Commit messages are a critical aspect of how WordPress is developed. They are an integral part of the project’s history, along with the changesets themselves. We write commit messages for multiple audiences: contemporaries (fellow core developers, plugin developers, anybody following along with core development), future contributors, and computers. Good commit messages serve each of these audiences well. They describe the what and the why of the changeset; the how is described by the diff itself.

Even if you are not a committer, you can make use of these guidelines while contributing to WordPress, as well as in your own projects. By describing your patch in a way that is sensitive to the concerns outlined here – or even drafting a commit message yourself – you make it easier for the committer process your contribution quickly.

Format Format

The general format for a commit message is as follows:

Component: Brief summary.

Longer description with more details, such as a `new_hook` being introduced with the context of a `$post` and a `$screen`.

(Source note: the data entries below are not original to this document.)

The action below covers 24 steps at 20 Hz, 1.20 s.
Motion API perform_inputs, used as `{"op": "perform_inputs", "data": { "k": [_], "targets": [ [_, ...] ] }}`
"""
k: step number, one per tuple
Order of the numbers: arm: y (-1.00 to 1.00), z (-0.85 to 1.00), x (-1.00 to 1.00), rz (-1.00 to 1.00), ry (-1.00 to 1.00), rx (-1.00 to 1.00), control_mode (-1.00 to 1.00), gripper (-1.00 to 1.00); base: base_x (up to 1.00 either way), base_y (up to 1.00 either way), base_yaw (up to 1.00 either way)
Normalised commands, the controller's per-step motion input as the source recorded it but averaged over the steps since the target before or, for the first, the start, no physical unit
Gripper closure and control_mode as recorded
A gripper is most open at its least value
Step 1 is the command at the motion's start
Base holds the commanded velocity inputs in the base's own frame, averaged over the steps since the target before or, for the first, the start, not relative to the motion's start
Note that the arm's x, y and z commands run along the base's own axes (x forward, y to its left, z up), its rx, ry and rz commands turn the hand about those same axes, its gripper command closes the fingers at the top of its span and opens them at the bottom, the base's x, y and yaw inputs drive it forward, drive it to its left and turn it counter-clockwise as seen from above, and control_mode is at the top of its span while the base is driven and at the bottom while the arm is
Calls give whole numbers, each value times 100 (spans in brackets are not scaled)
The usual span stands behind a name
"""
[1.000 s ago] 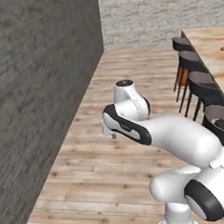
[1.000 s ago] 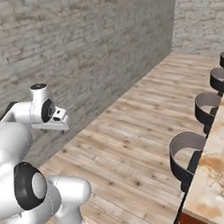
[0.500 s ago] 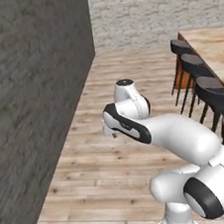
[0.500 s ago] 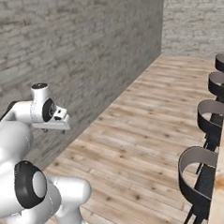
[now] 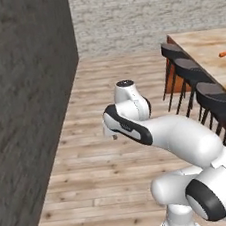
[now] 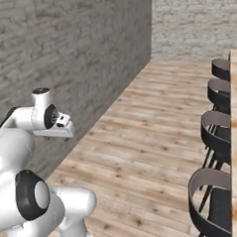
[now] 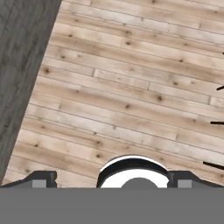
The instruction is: Place the two vegetables and bowl onto the tray for setting up a vegetable dip station.
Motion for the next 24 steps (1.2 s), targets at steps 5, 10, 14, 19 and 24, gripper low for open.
{"op": "perform_inputs", "data": {
  "k": [5,10,14,19,24],
  "targets": [
    [0,0,0,0,0,0,100,-100,65,22,-20],
    [0,0,0,0,0,0,100,-100,67,16,-16],
    [0,0,0,0,0,0,100,-100,65,16,-20],
    [0,0,0,0,0,0,100,-100,60,16,-28],
    [0,0,0,0,0,0,100,-100,60,18,-29]
  ]
}}
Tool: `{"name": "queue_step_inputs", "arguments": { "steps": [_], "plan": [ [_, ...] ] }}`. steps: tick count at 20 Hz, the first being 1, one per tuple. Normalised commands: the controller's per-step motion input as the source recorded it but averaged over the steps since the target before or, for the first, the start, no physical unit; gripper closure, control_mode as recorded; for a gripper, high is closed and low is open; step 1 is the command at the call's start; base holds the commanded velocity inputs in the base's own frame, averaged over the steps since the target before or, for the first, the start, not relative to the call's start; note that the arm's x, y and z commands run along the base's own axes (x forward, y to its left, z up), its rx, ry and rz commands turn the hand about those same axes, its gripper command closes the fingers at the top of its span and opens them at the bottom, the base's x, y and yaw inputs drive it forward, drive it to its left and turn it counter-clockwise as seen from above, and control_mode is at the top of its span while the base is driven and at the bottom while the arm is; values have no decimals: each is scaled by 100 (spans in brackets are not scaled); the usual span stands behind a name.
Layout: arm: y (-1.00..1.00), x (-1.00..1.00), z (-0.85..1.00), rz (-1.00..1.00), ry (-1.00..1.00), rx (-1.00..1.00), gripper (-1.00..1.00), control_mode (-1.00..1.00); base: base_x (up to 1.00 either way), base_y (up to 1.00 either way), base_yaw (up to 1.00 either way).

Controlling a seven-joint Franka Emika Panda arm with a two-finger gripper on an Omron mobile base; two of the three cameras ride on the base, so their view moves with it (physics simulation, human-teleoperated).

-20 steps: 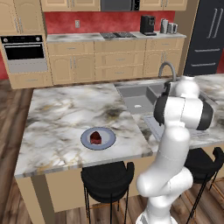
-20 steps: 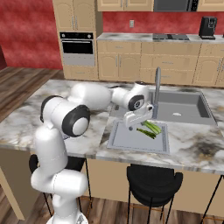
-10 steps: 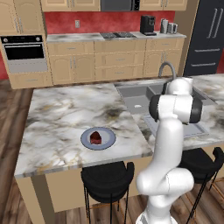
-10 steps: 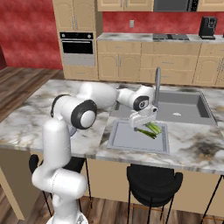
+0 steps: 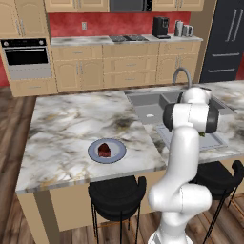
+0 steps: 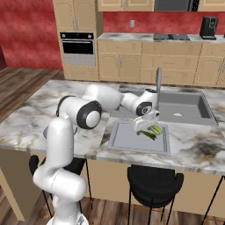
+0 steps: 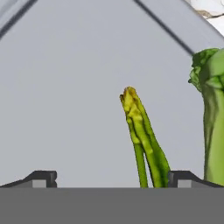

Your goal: Create a steak meal by picking up the steak and asparagus from the tray and placing them on the plate. Leave the celery on the tray.

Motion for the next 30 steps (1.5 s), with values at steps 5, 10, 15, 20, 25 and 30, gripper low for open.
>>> {"name": "queue_step_inputs", "arguments": {
  "steps": [5, 10, 15, 20, 25, 30],
  "plan": [
    [0, 7, -14, 0, -5, 0, -100, -100, 0, 0, 0],
    [-1, 21, -5, 0, -4, 0, -100, -100, 0, 0, 0],
    [-2, 13, -25, 1, -2, 0, -100, -100, 0, 0, 0],
    [0, 1, -47, 4, 0, 0, 100, -100, 0, 0, 0],
    [3, 0, -55, 5, 0, 0, 100, -100, 0, 0, 0],
    [16, -7, -37, 0, -5, 0, 100, -100, 0, 0, 0]
  ]
}}
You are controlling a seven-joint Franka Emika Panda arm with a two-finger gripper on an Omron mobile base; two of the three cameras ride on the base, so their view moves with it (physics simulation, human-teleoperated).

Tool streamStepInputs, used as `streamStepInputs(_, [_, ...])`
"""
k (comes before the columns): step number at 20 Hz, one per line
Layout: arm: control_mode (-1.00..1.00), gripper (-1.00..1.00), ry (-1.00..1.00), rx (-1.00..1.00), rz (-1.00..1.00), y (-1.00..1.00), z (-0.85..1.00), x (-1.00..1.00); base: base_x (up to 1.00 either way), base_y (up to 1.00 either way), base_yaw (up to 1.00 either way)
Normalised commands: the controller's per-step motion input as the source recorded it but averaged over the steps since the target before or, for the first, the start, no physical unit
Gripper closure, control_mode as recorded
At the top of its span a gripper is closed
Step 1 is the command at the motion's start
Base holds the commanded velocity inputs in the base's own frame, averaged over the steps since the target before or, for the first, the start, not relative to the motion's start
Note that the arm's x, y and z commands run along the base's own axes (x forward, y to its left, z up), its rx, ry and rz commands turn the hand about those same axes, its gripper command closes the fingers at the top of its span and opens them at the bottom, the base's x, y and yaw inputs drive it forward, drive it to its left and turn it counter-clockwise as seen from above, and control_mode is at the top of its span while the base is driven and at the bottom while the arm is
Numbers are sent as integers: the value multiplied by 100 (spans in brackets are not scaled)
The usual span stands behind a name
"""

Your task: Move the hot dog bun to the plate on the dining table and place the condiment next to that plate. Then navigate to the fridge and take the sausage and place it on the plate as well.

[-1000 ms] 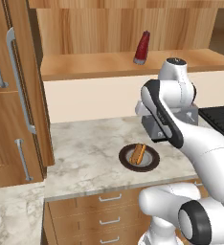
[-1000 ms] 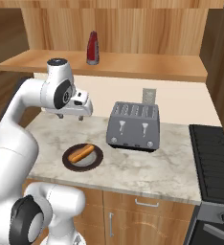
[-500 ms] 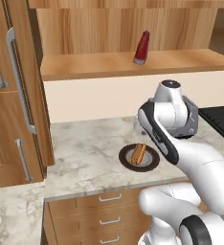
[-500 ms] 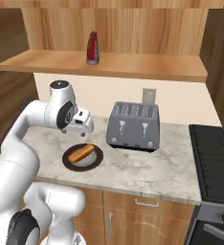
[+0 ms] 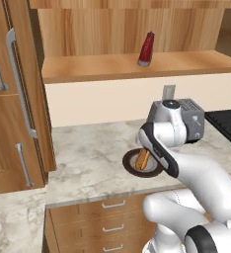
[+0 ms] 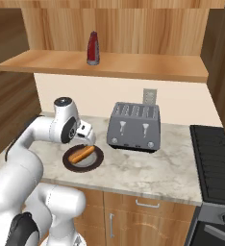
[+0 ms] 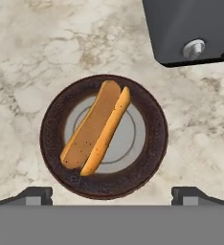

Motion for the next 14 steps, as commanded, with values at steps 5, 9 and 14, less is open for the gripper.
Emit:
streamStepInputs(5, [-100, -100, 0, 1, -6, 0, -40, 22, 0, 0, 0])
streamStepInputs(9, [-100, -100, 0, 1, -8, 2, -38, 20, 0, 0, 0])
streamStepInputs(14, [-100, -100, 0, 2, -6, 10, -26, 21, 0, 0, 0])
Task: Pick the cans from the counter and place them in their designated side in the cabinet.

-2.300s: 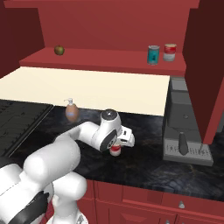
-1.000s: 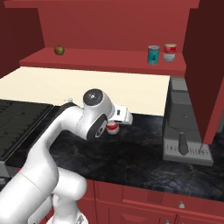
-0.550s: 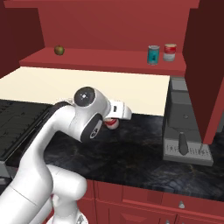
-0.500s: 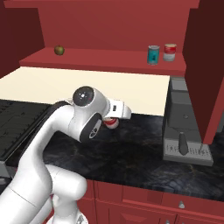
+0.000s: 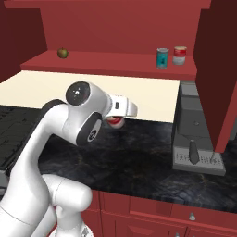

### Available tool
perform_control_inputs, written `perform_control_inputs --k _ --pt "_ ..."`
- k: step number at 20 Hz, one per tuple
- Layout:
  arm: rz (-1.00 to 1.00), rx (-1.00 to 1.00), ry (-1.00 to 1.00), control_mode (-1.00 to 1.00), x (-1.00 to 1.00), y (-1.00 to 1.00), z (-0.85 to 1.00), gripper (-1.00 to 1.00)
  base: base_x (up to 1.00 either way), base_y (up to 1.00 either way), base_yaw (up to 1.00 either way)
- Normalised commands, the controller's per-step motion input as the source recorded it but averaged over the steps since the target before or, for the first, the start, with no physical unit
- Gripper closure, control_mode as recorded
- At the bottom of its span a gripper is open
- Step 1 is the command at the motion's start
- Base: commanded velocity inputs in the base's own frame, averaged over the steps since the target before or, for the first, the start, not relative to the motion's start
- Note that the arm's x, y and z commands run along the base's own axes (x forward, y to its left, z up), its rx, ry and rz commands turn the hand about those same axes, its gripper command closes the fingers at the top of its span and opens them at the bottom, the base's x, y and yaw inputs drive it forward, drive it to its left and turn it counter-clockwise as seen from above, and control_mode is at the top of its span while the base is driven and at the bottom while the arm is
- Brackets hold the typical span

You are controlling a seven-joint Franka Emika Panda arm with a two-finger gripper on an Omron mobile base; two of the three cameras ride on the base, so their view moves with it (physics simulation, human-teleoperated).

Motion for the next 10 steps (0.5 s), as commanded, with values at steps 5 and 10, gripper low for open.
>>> perform_control_inputs --k 5,10 --pt "0.01 -0.02 -0.06 -1.00 -0.02 0.00 0.52 1.00 0.00 0.00 0.00" --pt "0.02 -0.02 -0.09 -1.00 -0.01 0.00 0.56 1.00 0.00 0.00 0.00"
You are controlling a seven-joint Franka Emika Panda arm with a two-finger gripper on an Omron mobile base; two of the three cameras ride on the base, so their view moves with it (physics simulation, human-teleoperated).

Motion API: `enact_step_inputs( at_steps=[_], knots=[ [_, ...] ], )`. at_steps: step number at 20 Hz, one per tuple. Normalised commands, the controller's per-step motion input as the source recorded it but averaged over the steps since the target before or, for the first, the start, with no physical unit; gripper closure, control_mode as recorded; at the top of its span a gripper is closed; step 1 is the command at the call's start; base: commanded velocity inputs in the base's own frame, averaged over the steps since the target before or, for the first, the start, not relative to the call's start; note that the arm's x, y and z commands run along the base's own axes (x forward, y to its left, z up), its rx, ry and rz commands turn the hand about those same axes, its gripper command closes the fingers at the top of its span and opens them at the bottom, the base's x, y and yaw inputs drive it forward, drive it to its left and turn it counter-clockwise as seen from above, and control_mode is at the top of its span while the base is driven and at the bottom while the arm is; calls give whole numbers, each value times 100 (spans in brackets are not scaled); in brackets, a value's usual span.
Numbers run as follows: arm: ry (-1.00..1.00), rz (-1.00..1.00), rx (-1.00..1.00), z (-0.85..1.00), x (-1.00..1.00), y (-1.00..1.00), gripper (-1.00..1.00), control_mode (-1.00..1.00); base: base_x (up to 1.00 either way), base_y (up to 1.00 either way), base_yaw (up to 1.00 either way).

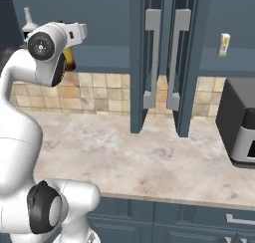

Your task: Sort all alcoholic drinks to one cabinet, and non-alcoholic drinks to the other.

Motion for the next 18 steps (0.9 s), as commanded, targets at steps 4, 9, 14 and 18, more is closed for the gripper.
enact_step_inputs(
  at_steps=[4, 9, 14, 18],
  knots=[
    [0, 0, 11, 0, 69, 3, 100, -100, 0, 0, 0],
    [0, 0, 9, 0, 72, 12, 100, -100, 0, 0, 0],
    [1, 0, 4, -2, 70, 17, 100, -100, 0, 0, 0],
    [3, 0, 1, -8, 63, 14, 100, -100, 0, 0, 0]
  ],
)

More paragraphs can be added as needed.

Props person, another.
Fixes #30000. See #20202, #105.

Generally, each line in a commit message should begin with a capital letter and end with a full stop. Code, such as the name of a function or a hook, should appear inside backticks, to ensure proper formatting in Trac and Slack. Ticket numbers preceded by a number sign #20202 and revision numbers inside square brackets [30000] will auto-link in Trac, Slack, and here on make/core.

Brief summary Brief summary

The first line of a commit message is a brief summary of the changeset. The brief summary is used for email subject lines, Trac changelogs, and features prominently in most VCS log formats, such as git log --format=oneline. The high visibility of the summary makes it critical to craft something that is as descriptive as possible within space limits.

Guidelines Guidelines

  • Must be one line; no line breaks.
  • Aim for around 50 characters or less, stopping at 70. This is important because log-viewing tools nearly all expect the first line of commit messages to fit within these limits. This difficult restriction may force you to think critically about the essence of your commit; if you can’t describe the change in a short sentence, the commit may not be atomic enough.
  • You may prefix the summary with the component or focus of the change. Such a prefix may make it easier for contributors to scan the changelog for commits of interest. See [33901], [33883], [33848] for some examples. Note that the prefix counts toward the 50/70 character count.
  • Use the imperative mood when possible: “Relax term ID comparisons…” instead of “Relaxes term ID comparisons…”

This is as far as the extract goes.